The week began with some good, if belated, news on the COVID-19 transparency front, with Gov. Kevin Stitt’s administration publicizing the coronavirus reports Oklahoma gets from the White House.
None of the eight reports had been made public until Monday. They showed that since mid-July, Oklahoma has been in the “red zone” for infections, meaning it has seen more than 100 new cases per 100,000 population. The past two reports say Oklahoma should take steps such as implementing a statewide mask mandate, closing bars and limiting social gatherings.
Stitt asked that the reports be made public after some local officials said they weren’t getting the information. The Health Department has posted the reports to coronavirus.health.ok.gov and plans to continue doing so. It must. Regarding the COVID-19 pandemic, the more information available to the public and public officials, the better.

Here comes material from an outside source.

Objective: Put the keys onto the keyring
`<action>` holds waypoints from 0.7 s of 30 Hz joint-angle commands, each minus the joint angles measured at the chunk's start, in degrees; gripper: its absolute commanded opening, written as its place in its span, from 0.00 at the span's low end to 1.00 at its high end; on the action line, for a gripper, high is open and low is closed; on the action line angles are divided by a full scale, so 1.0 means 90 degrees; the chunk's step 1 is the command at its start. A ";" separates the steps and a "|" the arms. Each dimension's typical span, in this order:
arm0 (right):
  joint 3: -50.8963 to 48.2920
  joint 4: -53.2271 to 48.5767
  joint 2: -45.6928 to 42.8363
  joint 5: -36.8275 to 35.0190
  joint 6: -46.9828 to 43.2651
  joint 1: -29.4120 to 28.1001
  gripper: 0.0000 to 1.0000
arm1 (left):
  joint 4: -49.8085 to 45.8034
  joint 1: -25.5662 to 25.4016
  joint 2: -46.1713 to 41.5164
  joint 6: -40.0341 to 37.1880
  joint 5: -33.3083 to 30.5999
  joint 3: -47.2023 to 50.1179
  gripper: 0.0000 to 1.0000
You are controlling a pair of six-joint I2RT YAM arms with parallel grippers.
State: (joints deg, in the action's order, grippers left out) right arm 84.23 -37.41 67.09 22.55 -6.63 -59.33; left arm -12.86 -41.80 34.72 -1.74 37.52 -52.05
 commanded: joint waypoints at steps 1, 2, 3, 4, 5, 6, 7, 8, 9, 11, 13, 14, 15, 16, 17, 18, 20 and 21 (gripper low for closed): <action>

The number of confirmed positive COVID-19 cases in Oklahoma stood at 54,172 on Tuesday, an increase of 650 over the day before. It has become routine for the Health Department to report several hundred new positive cases per day. As of Tuesday, Oklahoma also had 744 COVID-19-related deaths.
According to the Health Department, cities with mask ordinances saw the rolling average of new COVID-19 cases fall by 47% during a recent three-week period. In locations without ordinances, new cases also fell, but by a smaller percentage — 28%.
A study by MyHealth Access Network found the positivity rate — the percentage of positive COVID-19 cases — dropped by 7.57% after 14 days of having a mask policy in effect, and by 5.73% after 21 days.
The head of the Oklahoma State Medical Association is among those who continue to push for Stitt to impose a statewide mask mandate. “They’re absolutely working,” Dr. George Monks said last week. Stitt has consistently rejected the idea of issuing a statewide mandate, saying it would be difficult to enforce and preferring that decisions about mandates be made locally.
A public health advisory by Interim Health Commissioner Lance Frye recommends face coverings be worn in public by anyone 11 or older who lives in a county classified as orange or red in the state’s color-coded COVID-19 alert system. Thirty counties are orange. Meanwhile, many cities, including Oklahoma City, Tulsa and Norman, have implemented mask mandates.